• _Your task_
Setting pictures aside, output exactly the lines from the start of the records to the line with "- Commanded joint", that line included.

--- Dataset records ---

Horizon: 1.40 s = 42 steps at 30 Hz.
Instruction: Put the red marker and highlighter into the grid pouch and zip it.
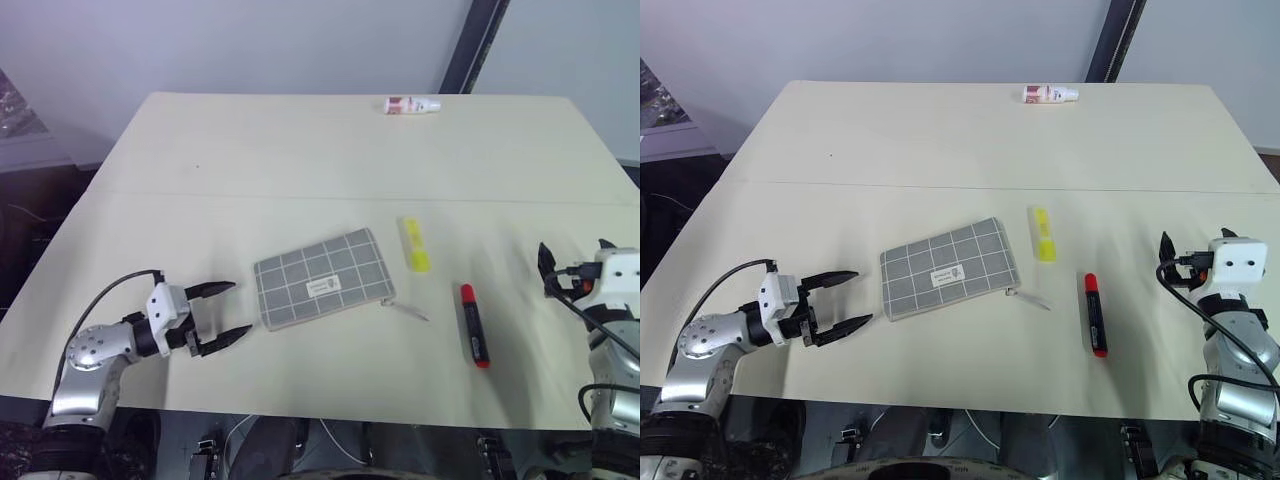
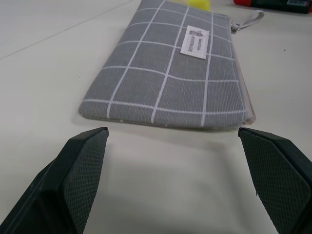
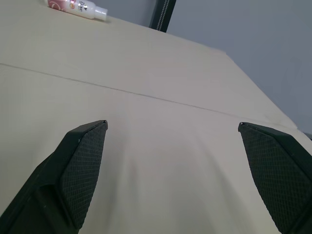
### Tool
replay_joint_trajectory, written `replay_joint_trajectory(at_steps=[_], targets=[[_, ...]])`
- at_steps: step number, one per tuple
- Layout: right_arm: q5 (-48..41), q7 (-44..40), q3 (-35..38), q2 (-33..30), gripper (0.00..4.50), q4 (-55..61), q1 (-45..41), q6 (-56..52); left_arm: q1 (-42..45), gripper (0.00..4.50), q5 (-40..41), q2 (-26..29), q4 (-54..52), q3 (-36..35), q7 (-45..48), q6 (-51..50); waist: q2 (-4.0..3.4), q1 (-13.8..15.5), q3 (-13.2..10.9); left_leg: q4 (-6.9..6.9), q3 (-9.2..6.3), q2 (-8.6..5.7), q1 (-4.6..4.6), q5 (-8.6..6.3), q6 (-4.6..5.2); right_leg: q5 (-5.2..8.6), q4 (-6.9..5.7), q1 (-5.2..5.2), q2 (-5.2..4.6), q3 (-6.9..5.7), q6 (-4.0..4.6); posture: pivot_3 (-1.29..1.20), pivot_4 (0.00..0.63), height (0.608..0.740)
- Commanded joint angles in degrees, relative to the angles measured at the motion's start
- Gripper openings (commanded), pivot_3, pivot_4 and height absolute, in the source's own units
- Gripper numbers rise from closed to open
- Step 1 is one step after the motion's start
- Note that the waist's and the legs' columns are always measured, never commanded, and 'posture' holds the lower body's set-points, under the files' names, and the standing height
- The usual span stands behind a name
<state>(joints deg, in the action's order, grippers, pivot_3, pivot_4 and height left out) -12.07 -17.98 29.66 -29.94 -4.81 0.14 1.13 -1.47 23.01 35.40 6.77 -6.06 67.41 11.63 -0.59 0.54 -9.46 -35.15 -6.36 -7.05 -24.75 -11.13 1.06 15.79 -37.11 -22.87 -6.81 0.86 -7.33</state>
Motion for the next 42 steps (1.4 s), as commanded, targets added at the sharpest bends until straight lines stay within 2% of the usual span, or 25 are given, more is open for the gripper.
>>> replay_joint_trajectory(at_steps=[1, 7, 19, 31, 34, 40, 41, 42], targets=[[-0.5, 0.1, 0.3, -0.7, 4.47, 0.5, -0.6, 0.4, 0.4, 4.5, -0.4, 0.6, 0.9, -1.6, -0.8, 1.3, 0.0, 0.1, 0.0, 0.01, 0.0, 0.0, 0.0, 0.0, 0.0, 0.0, 0.0, 0.0, 0.0, 0.0, 0.0, 0.0, 0.15, 0.74], [-0.5, 0.0, 0.1, -0.7, 4.47, 0.2, -0.6, 0.5, 1.4, 4.5, -2.1, 1.1, 2.1, -1.1, -2.9, 1.0, 0.02, 0.1, 0.0, 0.0, 0.0, -0.01, 0.0, 0.0, 0.0, 0.0, 0.0, 0.01, 0.0, 0.0, 0.0, 0.0, 0.15, 0.74], [-0.4, -0.2, -0.1, -0.7, 4.47, -0.1, -0.6, 0.6, 0.5, 4.5, 4.2, 0.8, -0.6, -2.2, 4.3, 1.4, 0.01, 0.0, 0.0, 0.02, 0.0, 0.0, 0.01, 0.0, 0.0, 0.0, 0.0, 0.0, 0.0, 0.01, 0.0, 0.0, 0.15, 0.74], [-4.4, -3.0, -0.9, -0.3, 4.47, 1.6, -1.9, -1.8, 2.9, 4.5, 4.1, -0.1, 0.6, -3.2, 1.0, 0.8, 0.01, 0.0, 0.0, 0.03, 0.01, 0.0, 0.01, 0.0, 0.0, 0.0, 0.01, -0.01, 0.01, 0.02, 0.0, 0.0, 0.15, 0.74], [-6.6, -9.3, -5.2, -0.5, 3.61, 7.9, -0.4, -1.5, 4.3, 4.5, 3.8, 0.0, 1.8, -4.2, 0.9, 2.7, 0.01, 0.0, 0.0, 0.03, 0.0, 0.0, 0.01, 0.0, 0.0, 0.0, 0.0, -0.01, 0.01, 0.02, 0.0, 0.0, 0.15, 0.74], [-8.0, -14.0, -16.9, 2.5, 0.43, 18.7, -0.5, -4.9, 9.6, 4.5, -2.4, -0.4, 8.1, -4.0, -1.3, 12.9, 0.04, -0.1, 0.0, 0.02, -0.03, 0.01, 0.04, 0.0, 0.0, 0.0, 0.0, 0.0, 0.02, 0.02, -0.01, 0.0, 0.15, 0.74], [-7.8, -13.6, -17.7, 3.0, 0.04, 19.3, -0.8, -5.2, 10.2, 4.5, -3.2, -0.4, 9.2, -3.8, -1.1, 15.7, 0.04, 0.0, 0.0, 0.02, -0.03, 0.01, 0.04, 0.0, 0.0, 0.0, 0.0, 0.0, 0.02, 0.02, -0.01, 0.0, 0.15, 0.74], [-7.5, -13.7, -18.3, 3.1, 0.04, 19.6, -1.0, -5.3, 10.6, 4.5, -3.5, -0.3, 9.9, -3.6, -0.6, 18.0, 0.05, 0.0, 0.0, 0.02, -0.02, 0.0, 0.04, 0.0, 0.0, -0.01, 0.01, 0.0, 0.01, 0.02, -0.01, 0.0, 0.15, 0.74]])
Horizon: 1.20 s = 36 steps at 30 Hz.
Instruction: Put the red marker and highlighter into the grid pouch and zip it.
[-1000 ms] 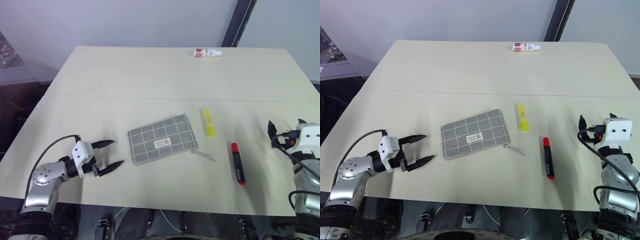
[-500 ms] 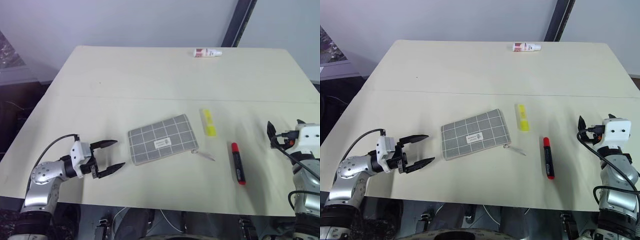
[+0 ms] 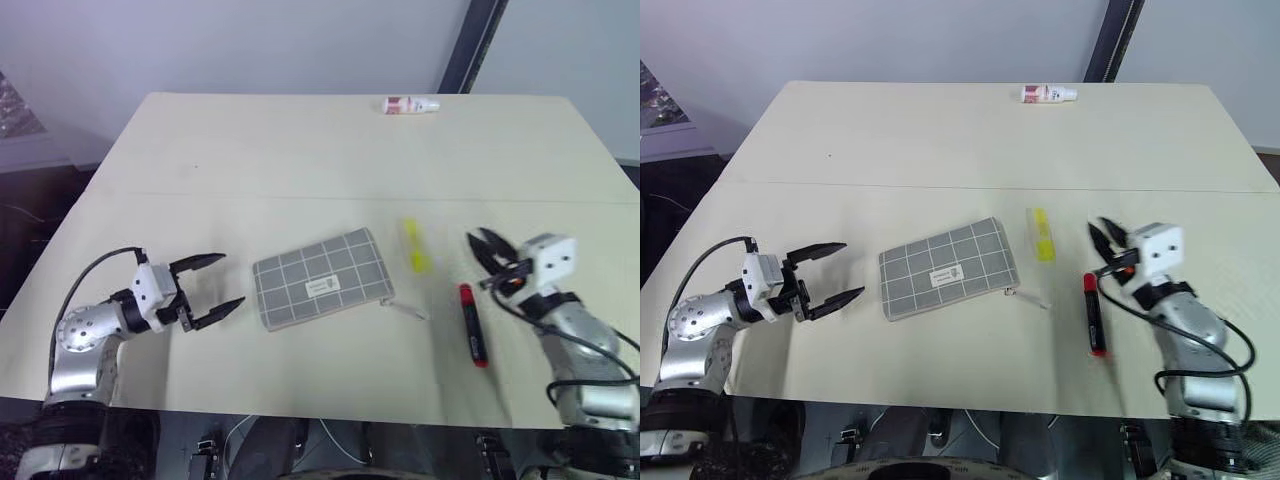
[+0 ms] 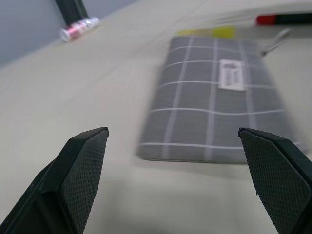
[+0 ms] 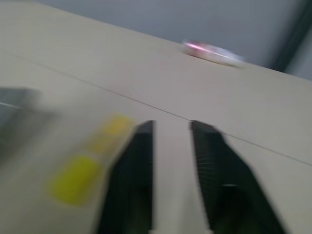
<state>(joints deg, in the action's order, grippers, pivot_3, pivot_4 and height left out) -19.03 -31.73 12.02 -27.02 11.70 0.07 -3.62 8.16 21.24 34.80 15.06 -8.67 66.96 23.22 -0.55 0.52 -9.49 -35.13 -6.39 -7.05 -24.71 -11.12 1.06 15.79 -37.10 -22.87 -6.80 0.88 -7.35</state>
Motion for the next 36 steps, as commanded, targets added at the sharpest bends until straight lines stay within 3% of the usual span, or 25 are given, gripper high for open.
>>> replay_joint_trajectory(at_steps=[1, 7, 16, 23, 33, 36], targets=[[-0.2, -0.2, -1.3, 0.2, 0.04, 3.4, -0.7, -0.7, 1.5, 4.5, -2.5, 0.2, 2.7, -1.1, -0.7, 8.3, 0.02, 0.1, 0.0, 0.0, 0.01, -0.02, 0.0, 0.0, 0.0, 0.0, 0.01, 0.0, -0.01, 0.0, -0.01, 0.0, 0.15, 0.74], [1.5, -4.2, -7.0, -0.9, 0.04, 5.6, -0.6, -1.2, 2.3, 4.5, -5.9, 1.8, 10.0, 1.8, 3.0, 25.5, 0.04, 0.2, 0.0, 0.07, 0.01, -0.07, 0.0, -0.01, -0.01, -0.02, 0.08, -0.01, -0.02, 0.0, -0.02, 0.0, 0.15, 0.74], [18.1, -1.0, -22.4, 0.5, 0.04, 0.1, -9.1, -3.9, 7.7, 4.5, -16.3, 1.6, 19.5, 8.6, -2.2, 43.3, 0.08, 0.1, 0.0, 0.02, -0.05, -0.04, 0.02, 0.05, -0.09, -0.11, 0.03, -0.07, 0.08, -0.01, 0.08, 0.0, 0.15, 0.74], [24.6, 1.3, -23.8, 0.0, 0.04, -2.9, -11.5, -6.5, 11.5, 4.5, -25.2, 1.7, 23.2, 12.3, -9.4, 47.4, 0.11, 0.3, 0.0, 0.05, -0.09, -0.14, 0.02, 0.06, -0.09, -0.22, -0.03, -0.09, 0.14, -0.04, -0.12, 0.0, 0.15, 0.74], [25.4, 0.2, -24.0, 0.4, 0.04, -1.9, -10.9, -6.6, 17.4, 4.5, -36.5, -1.6, 25.4, 17.8, -21.5, 47.0, 0.12, 0.2, 0.0, 0.01, -0.13, -0.13, 0.31, 0.08, -0.09, -0.22, -0.07, 0.21, 0.2, -0.06, -0.14, 0.0, 0.15, 0.74], [25.2, 0.2, -23.7, 0.4, 0.0, -1.8, -10.6, -6.6, 17.6, 3.61, -33.8, -1.4, 24.5, 20.4, -21.7, 46.4, 0.12, 0.2, 0.0, 0.02, -0.13, -0.13, 0.31, 0.08, -0.08, -0.22, -0.06, 0.2, 0.21, -0.06, -0.15, 0.0, 0.15, 0.74]])
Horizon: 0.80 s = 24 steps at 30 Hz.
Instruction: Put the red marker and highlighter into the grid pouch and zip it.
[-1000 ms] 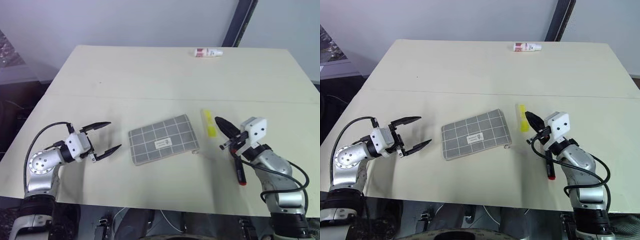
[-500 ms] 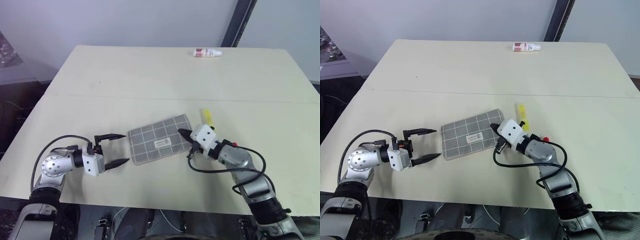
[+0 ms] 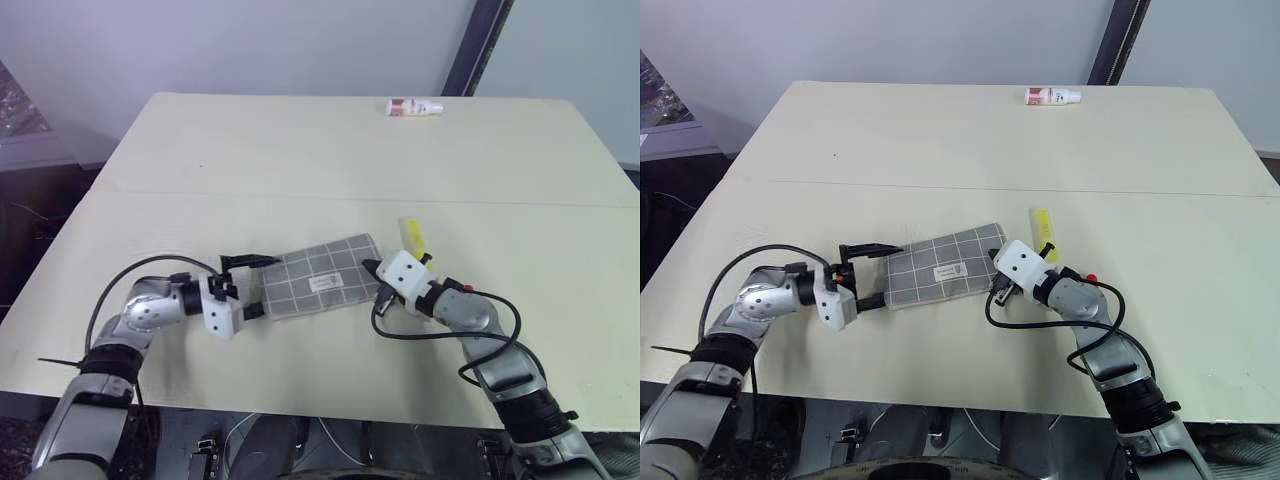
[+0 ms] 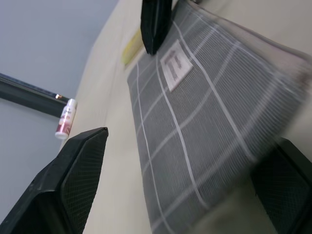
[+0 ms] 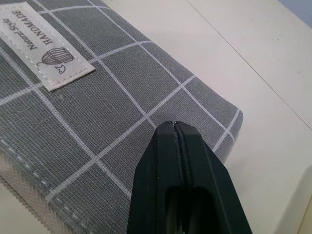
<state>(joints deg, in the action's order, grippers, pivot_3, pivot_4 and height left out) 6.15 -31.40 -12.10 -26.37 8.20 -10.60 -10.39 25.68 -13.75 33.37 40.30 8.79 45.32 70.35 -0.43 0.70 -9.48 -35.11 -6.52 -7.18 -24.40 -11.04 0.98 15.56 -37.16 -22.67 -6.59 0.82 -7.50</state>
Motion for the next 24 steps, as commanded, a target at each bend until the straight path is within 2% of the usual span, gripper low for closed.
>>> replay_joint_trajectory(at_steps=[1, 7, 9, 11, 15, 16, 19, 22, 24], targets=[[0.0, -0.2, 0.5, -0.3, 0.0, 1.9, 0.3, 0.2, 0.0, 3.1, 2.7, 0.1, -1.5, 4.0, 0.3, -0.8, 0.0, 0.0, 0.0, 0.01, 0.0, 0.0, 0.0, 0.0, 0.0, 0.0, 0.0, 0.0, 0.01, 0.0, 0.0, 0.0, 0.15, 0.74], [-0.7, 0.4, 1.0, 0.7, 0.0, 2.0, 0.1, 0.3, 0.7, 0.02, 5.3, 1.2, -1.7, 7.5, 0.5, -0.1, 0.01, -0.1, 0.0, 0.01, -0.02, 0.01, 0.0, -0.01, -0.01, 0.0, 0.0, -0.01, 0.0, 0.0, 0.0, 0.0, 0.15, 0.74], [-3.2, -0.7, 1.8, 1.3, 0.0, 2.5, 0.5, -0.8, 0.9, 0.02, 5.7, 1.5, -1.7, 8.0, 0.4, -0.6, 0.01, -0.1, 0.0, 0.01, -0.01, 0.01, 0.0, -0.01, -0.01, 0.0, 0.0, -0.01, 0.01, 0.0, 0.0, 0.0, 0.15, 0.74], [-7.1, -3.3, 2.6, 1.3, 0.54, 4.2, 1.0, -2.7, 0.8, 0.0, 6.8, 1.6, -2.2, 8.1, 0.4, -1.3, 0.0, -0.1, 0.0, 0.01, -0.01, 0.01, 0.0, 0.01, 0.01, 0.0, 0.0, -0.01, 0.01, 0.0, 0.0, 0.0, 0.15, 0.74], [-12.0, -1.9, 6.6, 3.1, 2.38, 7.5, 0.5, -5.4, -0.2, 0.0, 10.9, 1.2, -3.2, 6.6, -0.3, -5.7, 0.0, -0.1, 0.0, 0.03, -0.03, 0.01, -0.01, 0.03, 0.05, 0.0, 0.01, -0.01, 0.01, 0.0, 0.0, 0.0, 0.15, 0.74], [-13.4, -1.7, 7.9, 3.5, 3.01, 8.5, 0.3, -6.5, -0.4, 0.0, 12.1, 0.9, -3.6, 5.8, -0.9, -7.1, 0.0, -0.1, 0.0, 0.03, -0.03, 0.01, 0.0, 0.03, 0.05, 0.0, 0.0, -0.01, 0.01, 0.0, 0.0, 0.0, 0.15, 0.74], [-18.1, -1.7, 11.1, 3.9, 4.48, 12.0, 0.0, -11.4, -1.7, 0.0, 17.4, 0.2, -6.2, 4.1, -0.8, -11.5, 0.03, -0.1, 0.0, 0.02, -0.05, 0.02, -0.01, -0.01, -0.01, 0.0, -0.01, -0.02, 0.01, 0.01, 0.0, 0.0, 0.15, 0.74], [-23.5, -4.0, 12.9, 2.3, 4.48, 14.8, 0.1, -16.6, -2.2, 0.0, 20.1, 0.0, -7.6, 2.7, -0.5, -13.3, 0.08, -0.1, -0.1, 0.02, -0.06, 0.04, -0.02, -0.01, -0.01, 0.0, 0.0, -0.03, 0.02, 0.0, 0.0, 0.0, 0.15, 0.74], [-22.6, -3.9, 12.9, 1.2, 4.48, 13.7, -0.7, -16.4, -1.6, 0.0, 20.1, -0.3, -7.0, 2.2, -0.7, -13.7, 0.08, -0.1, -0.1, 0.03, -0.06, 0.05, -0.03, -0.01, -0.01, 0.01, 0.01, -0.05, 0.02, 0.01, 0.01, 0.0, 0.15, 0.74]])
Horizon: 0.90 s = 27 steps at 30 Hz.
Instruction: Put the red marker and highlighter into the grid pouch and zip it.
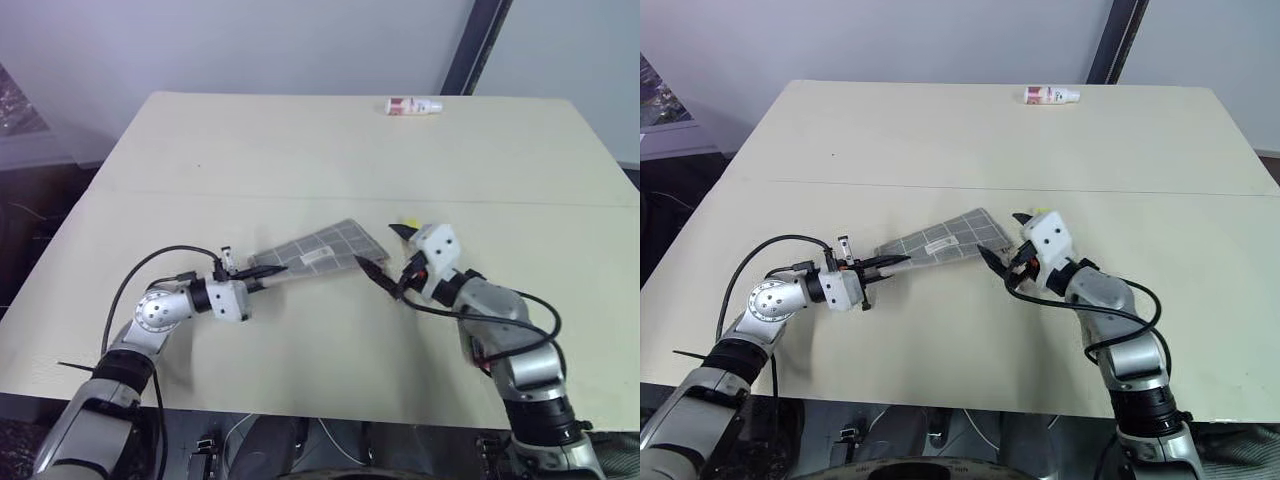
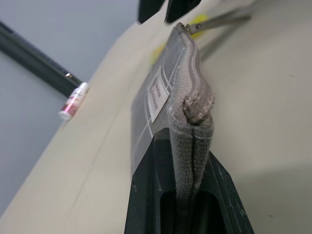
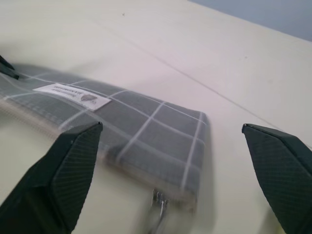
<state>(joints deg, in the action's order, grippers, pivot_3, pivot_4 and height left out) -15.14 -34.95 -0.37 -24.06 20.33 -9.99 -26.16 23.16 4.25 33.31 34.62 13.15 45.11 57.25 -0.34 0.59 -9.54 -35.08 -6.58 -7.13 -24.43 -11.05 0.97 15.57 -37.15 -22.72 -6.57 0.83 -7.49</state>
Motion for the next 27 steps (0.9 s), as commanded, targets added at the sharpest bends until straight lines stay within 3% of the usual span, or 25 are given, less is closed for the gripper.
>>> replay_joint_trajectory(at_steps=[1, 7, 14, 17, 24, 27], targets=[[-0.3, -0.1, 0.8, -1.6, 4.48, 0.8, -1.8, -0.3, 1.1, 0.0, 1.9, -0.5, -1.0, -2.4, -0.4, -0.6, 0.0, 0.0, 0.0, 0.0, 0.0, 0.0, 0.0, 0.0, 0.0, 0.0, 0.0, 0.0, 0.0, 0.0, 0.0, 0.0, 0.15, 0.74], [3.3, 3.3, -0.2, -2.8, 4.48, -2.6, -3.6, -3.3, 1.1, 0.0, 0.3, -1.6, 0.2, -3.0, -1.1, -0.2, 0.01, 0.0, 0.0, 0.01, 0.03, -0.01, -0.01, 0.0, -0.01, 0.0, 0.02, -0.02, -0.02, 0.0, 0.0, 0.0, 0.15, 0.74], [-2.4, 4.2, -0.1, 0.7, 4.48, -0.6, -2.8, -12.9, 0.5, 0.0, -1.2, -1.7, 1.9, -3.8, -2.6, 1.4, 0.01, 0.0, 0.0, 0.07, 0.03, -0.01, -0.04, 0.03, 0.05, 0.0, 0.02, -0.07, -0.03, 0.01, 0.0, 0.0, 0.15, 0.74], [-2.6, 5.3, -0.7, 2.1, 3.67, -1.2, -3.6, -13.2, 0.9, 0.0, -1.6, -1.8, 2.7, -4.1, -2.9, 2.0, 0.01, 0.0, 0.0, 0.05, 0.03, -0.01, -0.04, -0.01, -0.01, 0.0, 0.02, -0.06, -0.03, 0.01, 0.01, 0.0, 0.15, 0.74], [-1.9, 7.3, -3.5, 4.8, 0.13, 0.2, -6.0, -13.0, 2.4, 0.0, -2.6, -0.9, 6.8, -4.8, -3.3, 4.0, 0.01, -0.1, 0.0, 0.05, 0.02, -0.01, -0.04, 0.0, 0.0, -0.01, 0.0, -0.08, 0.0, 0.0, 0.0, 0.0, 0.15, 0.74], [-1.2, 7.7, -5.1, 5.3, 0.05, 0.0, -6.6, -12.5, 2.9, 0.0, -3.0, -0.9, 8.0, -4.9, -3.6, 4.8, 0.01, -0.1, 0.0, 0.06, 0.02, -0.01, -0.04, 0.0, 0.01, -0.01, 0.02, -0.08, -0.01, 0.0, 0.0, 0.0, 0.15, 0.74]])
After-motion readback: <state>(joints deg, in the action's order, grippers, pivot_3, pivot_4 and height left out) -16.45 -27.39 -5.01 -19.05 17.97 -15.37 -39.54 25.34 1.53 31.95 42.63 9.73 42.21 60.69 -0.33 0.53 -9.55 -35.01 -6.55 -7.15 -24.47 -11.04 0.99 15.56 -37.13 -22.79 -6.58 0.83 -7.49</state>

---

• _Output_
Horizon: 1.40 s = 42 steps at 30 Hz.
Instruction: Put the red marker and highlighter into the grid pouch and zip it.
### Tool
replay_joint_trajectory, written `replay_joint_trajectory(at_steps=[_], targets=[[_, ...]])`
- at_steps: step number, one per tuple
- Layout: right_arm: q5 (-48..41), q7 (-44..40), q3 (-35..38), q2 (-33..30), gripper (0.00..4.50), q4 (-55..61), q1 (-45..41), q6 (-56..52); left_arm: q1 (-42..45), gripper (0.00..4.50), q5 (-40..41), q2 (-26..29), q4 (-54..52), q3 (-36..35), q7 (-45..48), q6 (-51..50); waist: q2 (-4.0..3.4), q1 (-13.8..15.5), q3 (-13.2..10.9); left_leg: q4 (-6.9..6.9), q3 (-9.2..6.3), q2 (-8.6..5.7), q1 (-4.6..4.6), q5 (-8.6..6.3), q6 (-4.6..5.2); right_leg: q5 (-5.2..8.6), q4 (-6.9..5.7), q1 (-5.2..5.2), q2 (-5.2..4.6), q3 (-6.9..5.7), q6 (-4.0..4.6); posture: pivot_3 (-1.29..1.20), pivot_4 (0.00..0.63), height (0.608..0.740)
- Commanded joint angles in degrees, relative to the angles measured at the motion's start

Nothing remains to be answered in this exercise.